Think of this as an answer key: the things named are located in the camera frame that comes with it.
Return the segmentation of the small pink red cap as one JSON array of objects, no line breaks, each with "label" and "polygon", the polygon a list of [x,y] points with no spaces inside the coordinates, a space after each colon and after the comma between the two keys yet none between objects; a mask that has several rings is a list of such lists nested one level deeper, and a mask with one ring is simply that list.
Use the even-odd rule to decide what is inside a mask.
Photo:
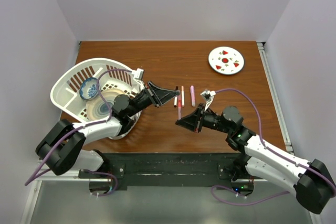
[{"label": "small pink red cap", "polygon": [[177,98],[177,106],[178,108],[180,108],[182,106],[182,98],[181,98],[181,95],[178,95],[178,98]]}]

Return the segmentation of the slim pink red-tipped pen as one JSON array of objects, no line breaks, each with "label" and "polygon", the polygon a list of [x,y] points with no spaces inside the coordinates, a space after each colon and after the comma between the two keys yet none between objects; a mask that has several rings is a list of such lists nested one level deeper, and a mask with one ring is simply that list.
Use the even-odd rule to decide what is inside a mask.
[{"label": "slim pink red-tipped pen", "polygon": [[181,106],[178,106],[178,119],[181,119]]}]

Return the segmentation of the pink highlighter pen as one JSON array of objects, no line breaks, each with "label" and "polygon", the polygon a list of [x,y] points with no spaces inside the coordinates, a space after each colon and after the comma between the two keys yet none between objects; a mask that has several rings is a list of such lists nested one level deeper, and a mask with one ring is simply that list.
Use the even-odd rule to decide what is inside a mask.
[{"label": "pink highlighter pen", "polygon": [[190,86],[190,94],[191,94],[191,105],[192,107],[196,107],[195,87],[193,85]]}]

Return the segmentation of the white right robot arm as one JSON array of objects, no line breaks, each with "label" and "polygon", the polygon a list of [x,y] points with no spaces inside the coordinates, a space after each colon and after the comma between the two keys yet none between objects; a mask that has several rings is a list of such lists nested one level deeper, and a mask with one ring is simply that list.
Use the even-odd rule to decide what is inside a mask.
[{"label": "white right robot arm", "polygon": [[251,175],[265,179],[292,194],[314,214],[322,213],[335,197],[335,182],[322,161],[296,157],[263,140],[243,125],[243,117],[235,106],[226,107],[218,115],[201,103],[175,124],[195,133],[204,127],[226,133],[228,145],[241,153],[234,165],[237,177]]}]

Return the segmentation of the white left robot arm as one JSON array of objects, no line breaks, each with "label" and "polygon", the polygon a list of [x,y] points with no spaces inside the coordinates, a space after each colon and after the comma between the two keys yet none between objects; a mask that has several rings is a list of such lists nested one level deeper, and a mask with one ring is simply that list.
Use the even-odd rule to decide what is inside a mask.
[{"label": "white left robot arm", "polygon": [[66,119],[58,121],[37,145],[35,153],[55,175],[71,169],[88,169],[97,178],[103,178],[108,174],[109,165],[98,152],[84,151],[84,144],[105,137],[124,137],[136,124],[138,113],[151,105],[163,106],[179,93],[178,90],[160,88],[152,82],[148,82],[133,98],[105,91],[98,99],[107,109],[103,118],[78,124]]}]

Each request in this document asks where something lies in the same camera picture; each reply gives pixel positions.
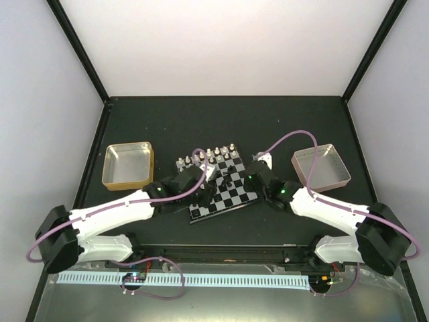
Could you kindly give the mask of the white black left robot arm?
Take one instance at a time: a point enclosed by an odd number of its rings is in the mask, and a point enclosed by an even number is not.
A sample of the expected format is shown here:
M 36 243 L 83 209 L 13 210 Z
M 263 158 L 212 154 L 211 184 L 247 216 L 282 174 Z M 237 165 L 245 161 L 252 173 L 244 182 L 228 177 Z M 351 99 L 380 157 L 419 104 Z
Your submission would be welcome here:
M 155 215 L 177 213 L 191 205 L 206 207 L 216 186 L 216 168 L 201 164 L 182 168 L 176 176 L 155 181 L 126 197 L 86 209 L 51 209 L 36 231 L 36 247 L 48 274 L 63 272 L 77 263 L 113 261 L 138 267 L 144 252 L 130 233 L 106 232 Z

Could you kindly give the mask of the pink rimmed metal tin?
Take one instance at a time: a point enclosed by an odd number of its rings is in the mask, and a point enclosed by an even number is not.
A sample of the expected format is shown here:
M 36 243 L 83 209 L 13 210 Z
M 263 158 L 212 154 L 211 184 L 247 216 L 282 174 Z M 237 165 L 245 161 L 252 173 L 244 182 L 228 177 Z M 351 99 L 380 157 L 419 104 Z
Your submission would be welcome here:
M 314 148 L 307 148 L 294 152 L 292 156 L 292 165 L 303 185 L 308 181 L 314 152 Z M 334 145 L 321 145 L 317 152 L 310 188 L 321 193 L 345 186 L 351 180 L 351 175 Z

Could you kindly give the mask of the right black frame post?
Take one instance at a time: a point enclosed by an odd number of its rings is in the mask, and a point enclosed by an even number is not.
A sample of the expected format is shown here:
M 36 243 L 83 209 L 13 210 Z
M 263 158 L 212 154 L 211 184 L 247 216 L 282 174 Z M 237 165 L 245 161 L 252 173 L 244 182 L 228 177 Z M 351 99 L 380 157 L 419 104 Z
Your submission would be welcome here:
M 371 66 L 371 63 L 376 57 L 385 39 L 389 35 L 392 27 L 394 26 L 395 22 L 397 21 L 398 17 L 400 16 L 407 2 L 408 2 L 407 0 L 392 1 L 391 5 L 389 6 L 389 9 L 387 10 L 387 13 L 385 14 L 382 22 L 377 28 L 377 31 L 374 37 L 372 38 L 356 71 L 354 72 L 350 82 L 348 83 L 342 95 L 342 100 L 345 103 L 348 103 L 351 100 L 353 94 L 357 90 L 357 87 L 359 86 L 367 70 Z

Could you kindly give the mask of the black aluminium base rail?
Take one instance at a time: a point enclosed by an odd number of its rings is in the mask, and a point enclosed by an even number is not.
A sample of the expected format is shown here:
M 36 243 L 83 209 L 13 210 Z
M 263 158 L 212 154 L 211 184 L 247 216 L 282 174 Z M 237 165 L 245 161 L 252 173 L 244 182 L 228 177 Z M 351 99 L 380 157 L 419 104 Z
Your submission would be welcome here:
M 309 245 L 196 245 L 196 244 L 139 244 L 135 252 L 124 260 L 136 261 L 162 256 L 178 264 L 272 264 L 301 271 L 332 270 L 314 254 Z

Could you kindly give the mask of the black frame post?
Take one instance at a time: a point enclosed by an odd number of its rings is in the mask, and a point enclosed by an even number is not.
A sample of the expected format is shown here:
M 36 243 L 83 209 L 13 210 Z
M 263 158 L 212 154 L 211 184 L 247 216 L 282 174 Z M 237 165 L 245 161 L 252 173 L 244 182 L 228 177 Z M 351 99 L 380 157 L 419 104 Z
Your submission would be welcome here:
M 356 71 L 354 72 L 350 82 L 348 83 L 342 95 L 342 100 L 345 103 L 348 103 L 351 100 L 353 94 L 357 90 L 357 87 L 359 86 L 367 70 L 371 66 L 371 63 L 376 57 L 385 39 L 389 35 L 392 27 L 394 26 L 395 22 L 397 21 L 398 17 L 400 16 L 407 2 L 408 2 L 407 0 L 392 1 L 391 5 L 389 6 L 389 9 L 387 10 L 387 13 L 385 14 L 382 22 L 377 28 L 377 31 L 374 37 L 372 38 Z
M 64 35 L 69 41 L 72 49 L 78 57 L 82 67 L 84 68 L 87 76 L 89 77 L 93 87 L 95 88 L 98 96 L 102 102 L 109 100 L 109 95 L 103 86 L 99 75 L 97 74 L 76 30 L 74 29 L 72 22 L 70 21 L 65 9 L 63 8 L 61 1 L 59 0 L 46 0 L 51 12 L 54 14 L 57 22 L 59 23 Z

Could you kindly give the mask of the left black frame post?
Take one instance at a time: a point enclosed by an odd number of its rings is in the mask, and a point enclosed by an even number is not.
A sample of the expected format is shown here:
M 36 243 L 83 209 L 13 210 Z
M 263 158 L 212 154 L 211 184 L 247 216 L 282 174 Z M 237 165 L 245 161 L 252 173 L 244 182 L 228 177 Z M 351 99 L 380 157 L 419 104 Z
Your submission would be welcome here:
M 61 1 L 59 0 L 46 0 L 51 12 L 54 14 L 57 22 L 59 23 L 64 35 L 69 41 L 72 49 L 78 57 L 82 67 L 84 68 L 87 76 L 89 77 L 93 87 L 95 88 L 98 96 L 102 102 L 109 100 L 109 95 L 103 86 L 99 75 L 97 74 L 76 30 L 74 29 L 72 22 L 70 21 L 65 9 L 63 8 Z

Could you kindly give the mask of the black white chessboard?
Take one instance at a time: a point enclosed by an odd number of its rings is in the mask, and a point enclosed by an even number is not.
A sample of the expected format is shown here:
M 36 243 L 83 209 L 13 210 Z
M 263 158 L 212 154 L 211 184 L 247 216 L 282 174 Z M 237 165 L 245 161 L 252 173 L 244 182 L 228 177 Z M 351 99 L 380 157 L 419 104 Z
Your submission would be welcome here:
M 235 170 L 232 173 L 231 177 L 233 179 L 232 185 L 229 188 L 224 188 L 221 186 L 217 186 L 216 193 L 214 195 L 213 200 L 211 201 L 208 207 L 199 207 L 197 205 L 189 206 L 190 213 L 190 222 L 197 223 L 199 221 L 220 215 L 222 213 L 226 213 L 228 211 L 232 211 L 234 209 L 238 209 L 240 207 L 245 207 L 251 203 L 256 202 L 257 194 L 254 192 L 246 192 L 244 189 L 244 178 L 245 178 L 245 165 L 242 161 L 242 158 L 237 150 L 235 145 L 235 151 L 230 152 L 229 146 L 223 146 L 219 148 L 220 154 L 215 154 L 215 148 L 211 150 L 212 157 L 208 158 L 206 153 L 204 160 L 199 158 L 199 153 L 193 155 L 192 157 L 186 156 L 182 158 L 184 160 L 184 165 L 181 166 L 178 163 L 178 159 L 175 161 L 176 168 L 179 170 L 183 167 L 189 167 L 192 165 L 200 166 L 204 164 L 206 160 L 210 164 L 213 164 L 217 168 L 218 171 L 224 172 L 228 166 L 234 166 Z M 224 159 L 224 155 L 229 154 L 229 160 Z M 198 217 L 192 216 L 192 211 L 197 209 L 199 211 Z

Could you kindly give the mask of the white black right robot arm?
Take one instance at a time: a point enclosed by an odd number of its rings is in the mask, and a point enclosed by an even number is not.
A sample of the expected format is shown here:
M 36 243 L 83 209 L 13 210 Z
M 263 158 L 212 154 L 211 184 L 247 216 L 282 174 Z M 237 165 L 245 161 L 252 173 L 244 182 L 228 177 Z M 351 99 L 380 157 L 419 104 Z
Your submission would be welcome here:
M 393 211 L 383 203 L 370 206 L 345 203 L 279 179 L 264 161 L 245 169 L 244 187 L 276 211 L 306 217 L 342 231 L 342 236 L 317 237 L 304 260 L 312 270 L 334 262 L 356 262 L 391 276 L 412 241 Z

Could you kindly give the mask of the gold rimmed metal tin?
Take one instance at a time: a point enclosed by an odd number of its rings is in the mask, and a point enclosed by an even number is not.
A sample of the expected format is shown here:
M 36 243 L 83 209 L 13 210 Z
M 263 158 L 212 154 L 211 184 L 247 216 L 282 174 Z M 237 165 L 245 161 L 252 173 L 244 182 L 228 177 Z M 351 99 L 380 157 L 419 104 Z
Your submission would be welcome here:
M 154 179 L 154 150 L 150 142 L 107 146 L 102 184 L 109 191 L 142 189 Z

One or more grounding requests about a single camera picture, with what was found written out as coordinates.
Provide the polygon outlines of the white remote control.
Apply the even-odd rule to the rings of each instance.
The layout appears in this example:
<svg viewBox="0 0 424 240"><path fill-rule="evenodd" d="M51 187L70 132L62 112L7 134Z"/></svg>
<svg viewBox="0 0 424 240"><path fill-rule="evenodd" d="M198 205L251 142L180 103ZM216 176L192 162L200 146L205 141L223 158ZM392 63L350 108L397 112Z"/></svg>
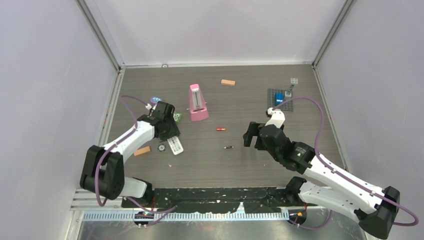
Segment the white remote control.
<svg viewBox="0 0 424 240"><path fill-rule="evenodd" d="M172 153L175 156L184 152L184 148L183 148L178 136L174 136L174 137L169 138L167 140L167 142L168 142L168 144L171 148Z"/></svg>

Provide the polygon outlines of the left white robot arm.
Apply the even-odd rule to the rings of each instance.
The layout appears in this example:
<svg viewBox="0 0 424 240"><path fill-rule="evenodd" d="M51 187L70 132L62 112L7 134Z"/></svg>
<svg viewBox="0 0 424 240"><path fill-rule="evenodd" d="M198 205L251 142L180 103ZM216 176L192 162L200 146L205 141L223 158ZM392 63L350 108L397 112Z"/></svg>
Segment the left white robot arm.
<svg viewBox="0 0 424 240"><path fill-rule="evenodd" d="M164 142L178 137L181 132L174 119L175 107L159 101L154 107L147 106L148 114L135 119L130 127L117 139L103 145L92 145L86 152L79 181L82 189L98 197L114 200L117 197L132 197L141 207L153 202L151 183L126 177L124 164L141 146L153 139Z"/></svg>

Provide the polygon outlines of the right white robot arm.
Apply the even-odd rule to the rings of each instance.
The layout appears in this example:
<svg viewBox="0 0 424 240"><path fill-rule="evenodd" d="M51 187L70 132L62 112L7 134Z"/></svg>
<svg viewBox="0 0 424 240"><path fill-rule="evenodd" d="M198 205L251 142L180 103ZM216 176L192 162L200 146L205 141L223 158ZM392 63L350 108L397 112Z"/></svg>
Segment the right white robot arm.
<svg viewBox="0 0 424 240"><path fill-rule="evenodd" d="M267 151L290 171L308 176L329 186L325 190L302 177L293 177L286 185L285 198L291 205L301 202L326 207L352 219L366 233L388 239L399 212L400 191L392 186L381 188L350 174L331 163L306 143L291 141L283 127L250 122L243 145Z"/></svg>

=-=-=-=-=

Your instructions -
All lines with the word "camera" need to be copied from the data above.

Solution for this task -
Think of this as an answer key: the things named are located in the camera frame that comes with it.
Each request in this document asks where something lies in the same camera picture; each reply gives pixel positions.
One or more grounding requests about a single camera picture, with what was found written out as coordinates.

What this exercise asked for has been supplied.